### [TO DO]
Each line of the data holding "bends" should be found and copied.
-- DATA EXTRACTS follows --
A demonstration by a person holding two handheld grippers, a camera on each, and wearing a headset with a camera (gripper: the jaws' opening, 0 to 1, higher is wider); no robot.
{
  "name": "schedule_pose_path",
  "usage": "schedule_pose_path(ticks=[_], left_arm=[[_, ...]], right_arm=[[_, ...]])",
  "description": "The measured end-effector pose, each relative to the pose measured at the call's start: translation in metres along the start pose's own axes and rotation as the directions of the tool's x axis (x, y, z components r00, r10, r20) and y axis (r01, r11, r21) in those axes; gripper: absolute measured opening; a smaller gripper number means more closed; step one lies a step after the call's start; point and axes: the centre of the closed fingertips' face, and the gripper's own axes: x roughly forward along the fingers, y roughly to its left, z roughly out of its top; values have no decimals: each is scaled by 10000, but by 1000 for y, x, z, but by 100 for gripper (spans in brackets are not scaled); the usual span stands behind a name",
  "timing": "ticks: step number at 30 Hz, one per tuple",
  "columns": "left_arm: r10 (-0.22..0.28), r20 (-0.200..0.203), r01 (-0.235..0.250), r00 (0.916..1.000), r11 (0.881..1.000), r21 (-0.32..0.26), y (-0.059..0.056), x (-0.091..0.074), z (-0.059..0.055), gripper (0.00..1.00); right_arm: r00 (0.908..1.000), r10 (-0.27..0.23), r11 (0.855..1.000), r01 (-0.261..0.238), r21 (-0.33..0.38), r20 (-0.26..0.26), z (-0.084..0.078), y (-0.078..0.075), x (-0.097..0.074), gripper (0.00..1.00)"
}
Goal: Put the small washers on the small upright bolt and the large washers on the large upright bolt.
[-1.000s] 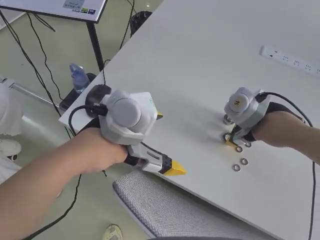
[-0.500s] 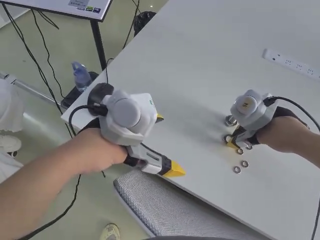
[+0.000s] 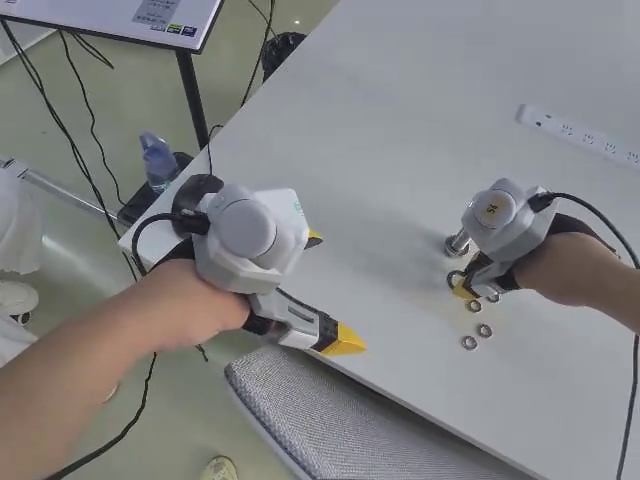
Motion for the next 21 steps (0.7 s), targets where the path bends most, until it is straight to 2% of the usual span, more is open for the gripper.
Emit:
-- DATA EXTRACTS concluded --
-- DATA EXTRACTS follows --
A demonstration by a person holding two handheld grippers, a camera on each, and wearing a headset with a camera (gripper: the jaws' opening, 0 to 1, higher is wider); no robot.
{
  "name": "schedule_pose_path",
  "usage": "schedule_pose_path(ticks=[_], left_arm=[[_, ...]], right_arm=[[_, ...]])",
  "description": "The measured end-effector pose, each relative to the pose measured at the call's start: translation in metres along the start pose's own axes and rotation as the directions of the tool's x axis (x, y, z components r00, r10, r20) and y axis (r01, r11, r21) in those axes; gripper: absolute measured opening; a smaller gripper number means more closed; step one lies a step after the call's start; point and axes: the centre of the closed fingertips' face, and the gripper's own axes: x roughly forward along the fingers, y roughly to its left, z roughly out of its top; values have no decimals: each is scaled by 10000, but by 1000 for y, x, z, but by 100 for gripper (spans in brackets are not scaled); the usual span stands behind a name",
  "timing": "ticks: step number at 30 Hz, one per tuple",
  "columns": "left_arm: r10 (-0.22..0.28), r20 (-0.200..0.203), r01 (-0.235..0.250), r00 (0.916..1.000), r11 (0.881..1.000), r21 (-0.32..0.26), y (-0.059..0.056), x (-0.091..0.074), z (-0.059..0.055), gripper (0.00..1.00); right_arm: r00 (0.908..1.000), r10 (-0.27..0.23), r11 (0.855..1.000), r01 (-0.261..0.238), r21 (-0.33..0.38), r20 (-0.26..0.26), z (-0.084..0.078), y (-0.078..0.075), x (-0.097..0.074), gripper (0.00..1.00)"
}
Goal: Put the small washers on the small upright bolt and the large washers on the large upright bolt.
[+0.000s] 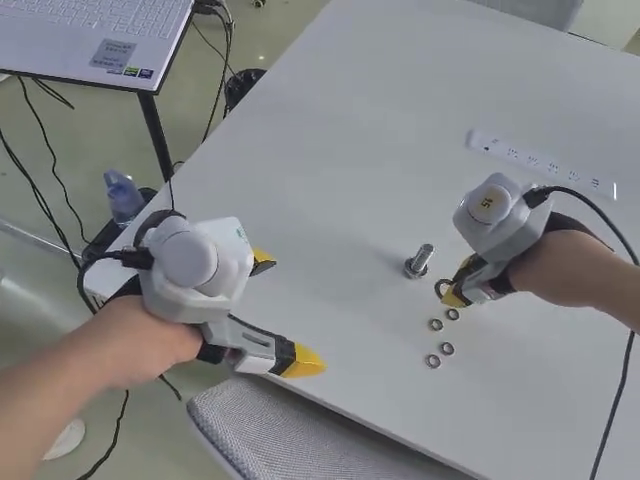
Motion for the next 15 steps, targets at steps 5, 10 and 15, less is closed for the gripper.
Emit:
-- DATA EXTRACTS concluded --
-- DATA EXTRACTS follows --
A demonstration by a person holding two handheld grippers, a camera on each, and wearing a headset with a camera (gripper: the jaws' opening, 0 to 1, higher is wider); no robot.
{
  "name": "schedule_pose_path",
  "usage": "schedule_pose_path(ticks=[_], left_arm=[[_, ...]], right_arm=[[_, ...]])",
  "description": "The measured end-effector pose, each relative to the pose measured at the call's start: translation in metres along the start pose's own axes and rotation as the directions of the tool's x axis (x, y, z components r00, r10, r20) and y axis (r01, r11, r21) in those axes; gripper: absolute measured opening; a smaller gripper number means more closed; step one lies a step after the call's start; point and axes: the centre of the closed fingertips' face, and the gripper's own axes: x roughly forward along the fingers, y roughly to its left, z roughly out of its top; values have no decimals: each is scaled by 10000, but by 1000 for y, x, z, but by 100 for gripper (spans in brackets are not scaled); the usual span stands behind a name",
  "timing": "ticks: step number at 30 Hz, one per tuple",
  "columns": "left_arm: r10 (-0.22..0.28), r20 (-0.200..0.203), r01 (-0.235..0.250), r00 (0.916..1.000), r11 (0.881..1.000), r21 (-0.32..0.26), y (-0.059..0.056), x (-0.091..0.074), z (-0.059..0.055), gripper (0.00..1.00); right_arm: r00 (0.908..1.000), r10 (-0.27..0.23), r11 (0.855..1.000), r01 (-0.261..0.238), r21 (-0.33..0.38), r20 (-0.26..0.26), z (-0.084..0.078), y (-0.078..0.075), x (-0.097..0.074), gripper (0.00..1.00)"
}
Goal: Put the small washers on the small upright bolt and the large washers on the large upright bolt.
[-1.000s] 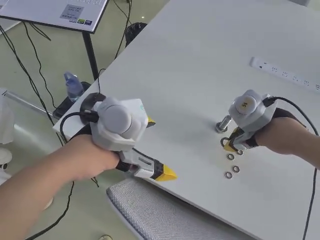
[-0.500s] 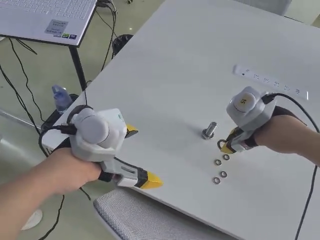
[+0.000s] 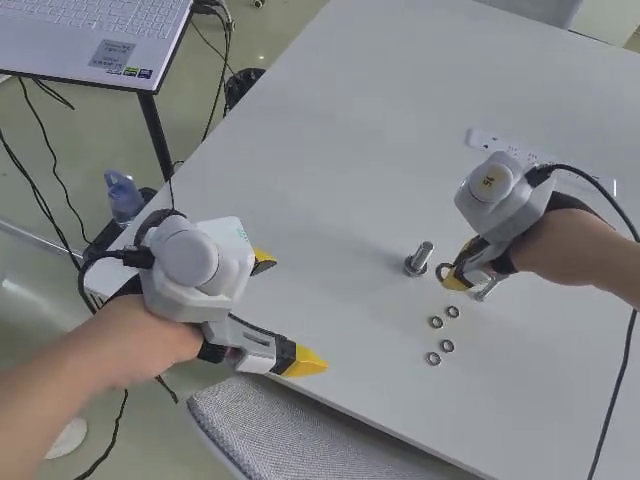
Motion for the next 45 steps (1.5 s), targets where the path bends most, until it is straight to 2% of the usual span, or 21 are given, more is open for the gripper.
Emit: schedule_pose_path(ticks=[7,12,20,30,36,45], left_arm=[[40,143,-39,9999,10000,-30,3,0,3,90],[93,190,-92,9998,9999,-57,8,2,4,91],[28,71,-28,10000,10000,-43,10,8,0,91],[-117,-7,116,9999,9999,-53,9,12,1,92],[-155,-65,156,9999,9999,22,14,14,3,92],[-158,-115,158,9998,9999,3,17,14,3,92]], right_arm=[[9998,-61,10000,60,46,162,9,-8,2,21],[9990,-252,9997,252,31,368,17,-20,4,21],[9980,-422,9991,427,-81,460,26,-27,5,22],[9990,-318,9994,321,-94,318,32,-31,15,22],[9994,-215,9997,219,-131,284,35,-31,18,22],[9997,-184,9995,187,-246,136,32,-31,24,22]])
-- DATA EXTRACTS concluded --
### [EXERCISE ANSWER]
Motion for the next 21 steps (0.7 s), targets where the path bends most, until it is straight to 2% of the usual span, more is open for the gripper.
Motion for the next 45 steps (1.5 s), targets where the path bends most, until it is straight to 2% of the usual span, or 21 are given, more is open for the gripper.

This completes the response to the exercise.